**Action item:** When you reach the line containing "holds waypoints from" in the entries below, start writing out each line exactly, and stop after the line containing "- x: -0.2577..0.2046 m".

START Dataset records

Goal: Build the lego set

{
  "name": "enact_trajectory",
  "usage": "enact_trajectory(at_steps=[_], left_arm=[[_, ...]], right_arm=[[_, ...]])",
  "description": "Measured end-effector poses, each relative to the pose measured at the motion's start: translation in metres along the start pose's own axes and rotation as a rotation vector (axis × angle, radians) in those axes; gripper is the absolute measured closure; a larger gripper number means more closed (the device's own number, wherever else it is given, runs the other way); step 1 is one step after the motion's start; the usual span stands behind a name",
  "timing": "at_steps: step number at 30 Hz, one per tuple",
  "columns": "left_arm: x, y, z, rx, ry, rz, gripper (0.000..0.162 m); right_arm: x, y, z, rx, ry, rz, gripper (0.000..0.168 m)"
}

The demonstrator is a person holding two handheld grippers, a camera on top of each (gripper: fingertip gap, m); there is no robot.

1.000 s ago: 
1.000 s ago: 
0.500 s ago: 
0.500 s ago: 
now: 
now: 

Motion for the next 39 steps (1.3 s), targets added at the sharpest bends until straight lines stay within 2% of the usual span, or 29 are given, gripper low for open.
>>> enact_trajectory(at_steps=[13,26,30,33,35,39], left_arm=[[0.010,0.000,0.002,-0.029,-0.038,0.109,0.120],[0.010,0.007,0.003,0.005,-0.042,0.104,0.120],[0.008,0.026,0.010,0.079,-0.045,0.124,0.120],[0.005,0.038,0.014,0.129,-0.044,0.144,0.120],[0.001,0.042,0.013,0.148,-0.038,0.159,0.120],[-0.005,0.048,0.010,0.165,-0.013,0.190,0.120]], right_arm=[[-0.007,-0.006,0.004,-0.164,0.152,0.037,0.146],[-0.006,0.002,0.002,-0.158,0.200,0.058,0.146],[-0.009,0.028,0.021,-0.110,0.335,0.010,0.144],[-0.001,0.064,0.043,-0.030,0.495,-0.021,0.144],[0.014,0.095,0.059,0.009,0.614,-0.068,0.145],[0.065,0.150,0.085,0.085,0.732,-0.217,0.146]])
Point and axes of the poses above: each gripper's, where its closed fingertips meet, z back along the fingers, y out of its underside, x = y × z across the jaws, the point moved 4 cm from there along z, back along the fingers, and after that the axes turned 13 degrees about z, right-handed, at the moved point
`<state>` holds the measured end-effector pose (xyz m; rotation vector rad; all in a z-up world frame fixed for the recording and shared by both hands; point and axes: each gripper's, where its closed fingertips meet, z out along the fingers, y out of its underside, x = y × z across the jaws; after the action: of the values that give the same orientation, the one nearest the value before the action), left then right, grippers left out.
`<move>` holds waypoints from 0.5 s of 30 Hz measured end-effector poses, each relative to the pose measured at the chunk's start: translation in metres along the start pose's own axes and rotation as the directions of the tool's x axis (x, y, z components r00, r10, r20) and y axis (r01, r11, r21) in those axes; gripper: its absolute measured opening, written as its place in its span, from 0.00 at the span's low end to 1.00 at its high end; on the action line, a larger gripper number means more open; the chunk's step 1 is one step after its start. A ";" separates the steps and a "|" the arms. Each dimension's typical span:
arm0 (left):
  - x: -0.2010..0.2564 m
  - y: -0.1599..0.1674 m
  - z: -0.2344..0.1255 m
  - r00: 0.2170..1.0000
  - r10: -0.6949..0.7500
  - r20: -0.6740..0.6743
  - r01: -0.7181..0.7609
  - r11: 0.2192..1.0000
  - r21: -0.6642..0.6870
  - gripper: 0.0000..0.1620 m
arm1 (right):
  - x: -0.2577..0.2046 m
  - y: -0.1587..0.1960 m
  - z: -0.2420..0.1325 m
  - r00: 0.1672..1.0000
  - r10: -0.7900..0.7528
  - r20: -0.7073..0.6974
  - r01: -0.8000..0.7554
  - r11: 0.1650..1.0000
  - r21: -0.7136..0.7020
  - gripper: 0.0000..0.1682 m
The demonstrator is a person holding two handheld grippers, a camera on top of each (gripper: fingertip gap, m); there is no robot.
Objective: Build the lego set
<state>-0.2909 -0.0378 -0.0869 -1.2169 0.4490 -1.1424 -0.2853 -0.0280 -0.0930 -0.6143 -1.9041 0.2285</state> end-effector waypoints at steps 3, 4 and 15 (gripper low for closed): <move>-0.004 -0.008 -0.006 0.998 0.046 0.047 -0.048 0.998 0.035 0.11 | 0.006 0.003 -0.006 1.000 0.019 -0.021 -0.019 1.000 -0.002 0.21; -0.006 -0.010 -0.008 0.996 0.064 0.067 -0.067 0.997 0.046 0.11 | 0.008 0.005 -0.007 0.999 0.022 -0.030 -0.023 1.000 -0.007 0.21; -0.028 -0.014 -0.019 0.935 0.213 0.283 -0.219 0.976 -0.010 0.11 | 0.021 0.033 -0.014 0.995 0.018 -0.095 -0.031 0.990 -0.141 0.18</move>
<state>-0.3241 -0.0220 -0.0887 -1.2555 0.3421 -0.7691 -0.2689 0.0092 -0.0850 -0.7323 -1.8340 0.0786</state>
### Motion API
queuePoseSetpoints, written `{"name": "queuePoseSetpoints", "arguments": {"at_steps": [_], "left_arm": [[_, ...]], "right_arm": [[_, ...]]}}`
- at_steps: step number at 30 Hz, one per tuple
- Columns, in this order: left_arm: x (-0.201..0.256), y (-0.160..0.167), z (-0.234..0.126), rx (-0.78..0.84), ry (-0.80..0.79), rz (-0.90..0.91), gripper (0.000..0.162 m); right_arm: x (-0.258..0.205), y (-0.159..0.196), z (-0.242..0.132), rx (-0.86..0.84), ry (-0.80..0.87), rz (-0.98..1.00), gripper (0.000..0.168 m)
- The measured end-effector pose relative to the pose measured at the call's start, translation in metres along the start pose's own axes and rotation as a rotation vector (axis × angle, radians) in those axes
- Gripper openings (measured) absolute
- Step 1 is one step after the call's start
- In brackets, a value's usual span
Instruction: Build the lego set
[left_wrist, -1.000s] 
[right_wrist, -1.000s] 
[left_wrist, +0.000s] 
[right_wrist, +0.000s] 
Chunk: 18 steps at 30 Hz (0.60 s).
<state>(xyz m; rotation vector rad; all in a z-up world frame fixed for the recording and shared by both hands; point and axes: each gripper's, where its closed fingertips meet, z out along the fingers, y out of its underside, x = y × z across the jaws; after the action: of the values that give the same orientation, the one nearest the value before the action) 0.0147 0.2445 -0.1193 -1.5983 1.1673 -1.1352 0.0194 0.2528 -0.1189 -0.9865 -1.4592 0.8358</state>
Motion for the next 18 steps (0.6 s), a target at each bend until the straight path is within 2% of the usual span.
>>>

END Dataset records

**Solution to this exercise:**
`<move>` holds waypoints from 0.5 s of 30 Hz measured end-effector poses, each relative to the pose measured at the chunk's start: translation in metres along the start pose's own axes and rotation as the directions of the tool's x axis (x, y, z components r00, r10, r20) and y axis (r01, r11, r21) in those axes; gripper: its absolute measured opening, written as its place in its span, from 0.00 at the span's low end to 1.00 at its high end; on the action line, a larger gripper number means more open; the chunk's step 1 is one step after its start. A ";" separates the steps and a "|" the arms. Each dimension's typical span:
arm0 (left):
  - x: -0.2010..0.2564 m
  - y: -0.1599..0.1674 m
  - z: -0.2344..0.1255 m
  - r00: 0.2170..1.0000
  - r10: -0.6949..0.7500
  - r20: -0.6740..0.6743
  - r01: -0.7181..0.7609
  - r11: 0.2192..1.0000
  - r21: -0.6642..0.6870
  - gripper: 0.0000..0.1620 m
arm1 (right):
  - x: -0.2577..0.2046 m

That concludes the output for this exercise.